▸ AIM OF THE EXERCISE
Lines with the string "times" in the data below: report how many there are, and write nothing but the number.

***

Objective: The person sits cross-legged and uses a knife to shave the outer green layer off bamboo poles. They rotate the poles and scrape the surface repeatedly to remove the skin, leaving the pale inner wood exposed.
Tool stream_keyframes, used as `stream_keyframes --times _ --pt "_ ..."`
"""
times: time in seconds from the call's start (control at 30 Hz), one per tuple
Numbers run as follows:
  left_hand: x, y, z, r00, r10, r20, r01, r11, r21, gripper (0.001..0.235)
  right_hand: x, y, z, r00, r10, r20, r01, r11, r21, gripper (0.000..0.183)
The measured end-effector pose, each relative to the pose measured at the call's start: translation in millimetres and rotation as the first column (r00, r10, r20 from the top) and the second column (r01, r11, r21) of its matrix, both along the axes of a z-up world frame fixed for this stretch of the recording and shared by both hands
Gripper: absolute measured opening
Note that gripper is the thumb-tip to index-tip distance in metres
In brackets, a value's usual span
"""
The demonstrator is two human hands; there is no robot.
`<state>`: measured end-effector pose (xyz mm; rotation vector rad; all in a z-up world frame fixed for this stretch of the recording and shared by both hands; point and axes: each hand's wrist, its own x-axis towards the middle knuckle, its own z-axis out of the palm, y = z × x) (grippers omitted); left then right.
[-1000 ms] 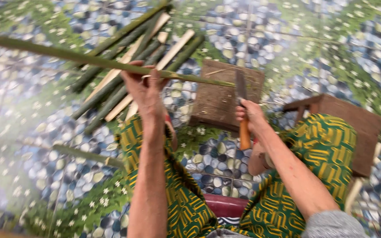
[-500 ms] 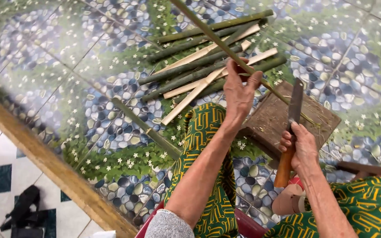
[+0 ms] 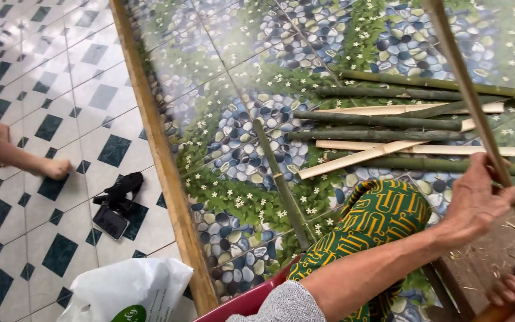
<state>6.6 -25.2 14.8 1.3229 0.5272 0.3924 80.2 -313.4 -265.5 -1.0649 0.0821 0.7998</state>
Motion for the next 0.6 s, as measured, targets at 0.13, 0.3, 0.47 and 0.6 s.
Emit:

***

▸ TASK ANSWER
2